Increases the use of the system RAM until it reaches RAM saturation


#1

I have to continuously acquire and save 512 analog signals on disk for an indefinite time.
Application created with MSVC15 and LabWindows / CVI / 2019. For connection needs with the data acquisition system, the application is developed in 32 bit.
I downloaded hdf5-1.12.0 and compiled with MSVC15 + cMake as indicated.
The application creates an H5 file with a two-dimensional 192 data-set (time-value).
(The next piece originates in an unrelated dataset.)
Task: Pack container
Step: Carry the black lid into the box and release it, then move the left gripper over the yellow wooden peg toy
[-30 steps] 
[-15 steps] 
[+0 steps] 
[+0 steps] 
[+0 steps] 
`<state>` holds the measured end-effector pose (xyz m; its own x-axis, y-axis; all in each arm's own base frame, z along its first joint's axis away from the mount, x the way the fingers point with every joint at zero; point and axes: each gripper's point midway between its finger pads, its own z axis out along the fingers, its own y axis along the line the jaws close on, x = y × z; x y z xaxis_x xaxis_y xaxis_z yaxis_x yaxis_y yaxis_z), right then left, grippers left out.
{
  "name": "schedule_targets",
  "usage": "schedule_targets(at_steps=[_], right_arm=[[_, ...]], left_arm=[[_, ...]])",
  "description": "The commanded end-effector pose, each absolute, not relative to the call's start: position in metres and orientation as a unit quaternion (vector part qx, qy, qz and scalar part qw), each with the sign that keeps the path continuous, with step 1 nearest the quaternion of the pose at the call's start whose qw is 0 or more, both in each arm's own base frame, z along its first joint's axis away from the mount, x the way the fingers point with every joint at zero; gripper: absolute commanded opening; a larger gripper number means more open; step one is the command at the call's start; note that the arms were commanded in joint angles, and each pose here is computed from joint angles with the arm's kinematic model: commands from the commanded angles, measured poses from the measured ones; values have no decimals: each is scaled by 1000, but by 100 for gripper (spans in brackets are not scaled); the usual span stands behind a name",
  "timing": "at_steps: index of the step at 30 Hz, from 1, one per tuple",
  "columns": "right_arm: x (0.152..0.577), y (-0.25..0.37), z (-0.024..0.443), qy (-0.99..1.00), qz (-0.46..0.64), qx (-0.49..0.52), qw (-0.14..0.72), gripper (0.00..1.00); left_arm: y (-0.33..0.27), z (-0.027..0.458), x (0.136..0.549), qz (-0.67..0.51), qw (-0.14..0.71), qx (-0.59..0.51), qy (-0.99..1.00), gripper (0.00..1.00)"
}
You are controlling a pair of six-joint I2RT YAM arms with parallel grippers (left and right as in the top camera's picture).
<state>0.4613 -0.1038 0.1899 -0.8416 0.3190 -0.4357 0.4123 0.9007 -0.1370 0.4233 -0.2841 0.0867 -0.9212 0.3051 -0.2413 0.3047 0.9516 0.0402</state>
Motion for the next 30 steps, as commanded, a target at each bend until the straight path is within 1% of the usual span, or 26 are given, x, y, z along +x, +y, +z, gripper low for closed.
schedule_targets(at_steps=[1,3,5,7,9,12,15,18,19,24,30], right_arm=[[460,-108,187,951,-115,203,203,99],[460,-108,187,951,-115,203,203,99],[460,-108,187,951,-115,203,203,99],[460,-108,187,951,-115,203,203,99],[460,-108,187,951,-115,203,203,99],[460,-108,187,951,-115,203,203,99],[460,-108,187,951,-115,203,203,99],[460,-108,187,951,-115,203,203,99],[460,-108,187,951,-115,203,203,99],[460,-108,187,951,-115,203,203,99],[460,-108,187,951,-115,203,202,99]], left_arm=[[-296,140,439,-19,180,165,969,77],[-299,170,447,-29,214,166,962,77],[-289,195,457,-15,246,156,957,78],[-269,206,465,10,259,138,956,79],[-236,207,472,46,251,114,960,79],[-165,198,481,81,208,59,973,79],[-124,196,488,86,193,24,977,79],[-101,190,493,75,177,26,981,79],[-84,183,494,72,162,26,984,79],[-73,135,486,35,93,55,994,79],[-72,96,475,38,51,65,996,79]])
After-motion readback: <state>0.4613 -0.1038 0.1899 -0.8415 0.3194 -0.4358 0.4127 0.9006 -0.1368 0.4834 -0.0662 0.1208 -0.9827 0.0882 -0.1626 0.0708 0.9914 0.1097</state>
One data set per channel.
The created file is correct, HDFView-3.1.0 displayed.

The application generates approximately 500 Gbytes of data per day.
The problem is that it increases the use of the system RAM until it reaches RAM saturation after 2-3 days of work.
Then when the RAM is full, the application goes into error because it can no longer allocate more memory.

PC with Windows 10/64 bit, 8GB, and 16GB of virtual memory.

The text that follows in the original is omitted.